Old town (Stari Grad) Intra-muros, le cœur de pierre
to live the walled city, all on foot
The postcard scene, inside the ramparts: the mirror-polished Stradun, the Onofrio fountain, the cathedral and the Rector's Palace, the stepped lanes and the wall walk at dawn. To sleep here is to have the walled city to yourself once the cruise ships leave, at the price of a costly centre, very busy by day, where you carry your bags by hand.
What to see & do in the area
Where to stay in this area
The Pucic Palace Luxury
A baroque palace on Gundulić market square, the only true luxury hotel inside the walls: sleeping at the beating heart of the old town, plush rooms and a terrace.
Hotel Stari Grad Mid-range
A small charming hotel in an old house, eight rooms and a rooftop terrace with a harbour view: intimate and central, to book early.
Fresh Sheets Kanoba Budget
A friendly hostel tucked against the ramparts near the Buza gate, dorms and rooms, warm welcome: the rare good deal inside the walls.
Pros
- Ramparts, Stradun and cathedral at your feet
- The walled city once the coaches are gone
Cons
- Costly and very busy by day
- Stairs everywhere, bags by hand
Pile & Ploče Au pied des remparts, vue mer
for the view over the walls and the Adriatic
On either side of the old town gates: to the west Pile and the Lovrijenac fort on its rock, to the east Ploče and its cliff hotels with terraces suspended over the water, with Mount Srđ and its cable car as a backdrop. You sleep minutes on foot from the Stradun, facing the sea, a notch pricier on the Ploče side but away from the crush of the lanes.
What to see & do in the area
Where to stay in this area
Hotel Excelsior Dubrovnik Luxury
A legendary palace at Ploče, terraces and a pool facing the old town and Lokrum: the most spectacular view in Dubrovnik, five minutes from the ramparts.
Hotel Lero Mid-range
A large comfortable hotel on the Lapad road, pool and shuttle: good value halfway between the walls and the beaches, in the calm.

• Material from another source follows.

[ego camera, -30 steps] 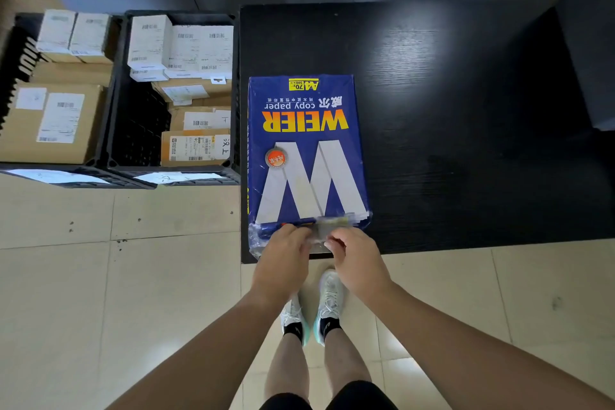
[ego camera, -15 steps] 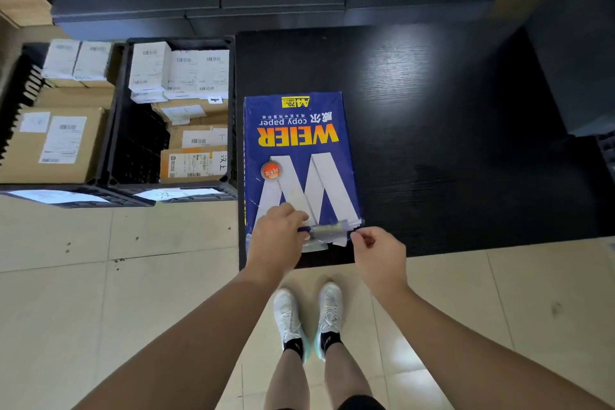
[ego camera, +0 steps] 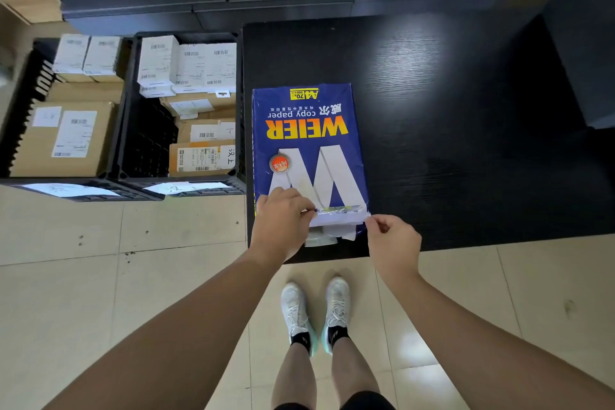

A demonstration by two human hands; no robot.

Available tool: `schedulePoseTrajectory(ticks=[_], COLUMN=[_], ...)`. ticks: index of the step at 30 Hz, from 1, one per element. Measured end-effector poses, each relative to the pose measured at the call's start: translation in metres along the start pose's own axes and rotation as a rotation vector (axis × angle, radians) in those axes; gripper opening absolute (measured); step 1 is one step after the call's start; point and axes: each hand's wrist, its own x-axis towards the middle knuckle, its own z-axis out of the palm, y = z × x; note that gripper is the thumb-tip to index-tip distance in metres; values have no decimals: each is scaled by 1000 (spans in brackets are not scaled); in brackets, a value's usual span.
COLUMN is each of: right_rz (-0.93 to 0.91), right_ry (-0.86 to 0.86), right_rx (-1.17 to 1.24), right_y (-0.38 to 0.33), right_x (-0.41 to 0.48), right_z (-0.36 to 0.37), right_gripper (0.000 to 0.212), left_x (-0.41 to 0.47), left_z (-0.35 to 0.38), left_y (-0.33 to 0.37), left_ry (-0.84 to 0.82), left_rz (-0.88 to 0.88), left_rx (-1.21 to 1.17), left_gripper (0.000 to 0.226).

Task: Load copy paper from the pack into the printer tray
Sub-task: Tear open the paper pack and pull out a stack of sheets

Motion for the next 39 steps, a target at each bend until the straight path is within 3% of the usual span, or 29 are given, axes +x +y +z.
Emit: schedulePoseTrajectory(ticks=[16, 23, 36, 39], right_rz=[-59, 63, 170, 181], right_ry=[29, 48, -56, -64], right_rx=[-177, 3, 167, 231], right_y=[-9, -15, 21, 15], right_x=[-5, -2, -22, -15], right_z=[7, 7, -5, -10], right_gripper=[36, 14, 8, 15], left_x=[-3, -3, -4, -6], left_z=[-4, -4, -3, -2], left_y=[4, 4, 5, 6], left_ry=[-32, -36, -39, -49], left_rz=[-23, -21, -35, -46], left_rx=[16, 28, 38, 22], left_gripper=[20, 20, 21, 20])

Begovic Boarding House Budget
A cult family guesthouse above Pile, simple rooms and a great panoramic sea terrace: legendary welcome and gentle prices, ramparts on foot.
Pros
- Lovrijenac, Mount Srđ and the sea at your feet
- A stunning view, two steps from the Stradun
Cons
- Ploče is a luxury sector
- A few climbs to get back
Lapad Presqu'île ouest, plages et pins
for beaches, space and gentler prices
The green peninsula to the west, kingdom of the seaside holiday: the pedestrian Uvala Lapad promenade, the pebble beaches, the pines and the big resort-era hotels. You gain space, a swim at the hotel's foot and gentler rates, against a fifteen-minute bus to the old town, which suits families and summer stays well.
Where to stay in this area
Hotel Kompas Luxury
A large modern hotel facing Uvala Lapad bay, indoor and outdoor pools and a spa: upmarket seaside comfort, beach and promenade at your feet.
Hotel Vis Mid-range
A well-kept hotel by the Lapad promenade, a few steps from the beach: practical, modern and good value, ideal for exploring by bus.
Hotel Sumratin Budget
A classic, affordable address in a Lapad garden, a short walk from the beaches: simple and peaceful, the peninsula's good family deal.
Pros
- Beaches, promenade and pines at your feet
- Space, swimming and gentler prices
Cons
- A fifteen-minute bus from the centre
- A resort mood more than heritage
Gruž Le port, local et bon marché
for low prices, real daily life and the ferries
The trade and marina port to the north, between the morning market, the locals' cafés and the coming and going of ferries to the Elaphiti islands. Less pretty than the old town but authentic and cheap, with apartments and small hotels, it is the practical sector to arrive by boat or bus, so long as you accept a ride to the ramparts.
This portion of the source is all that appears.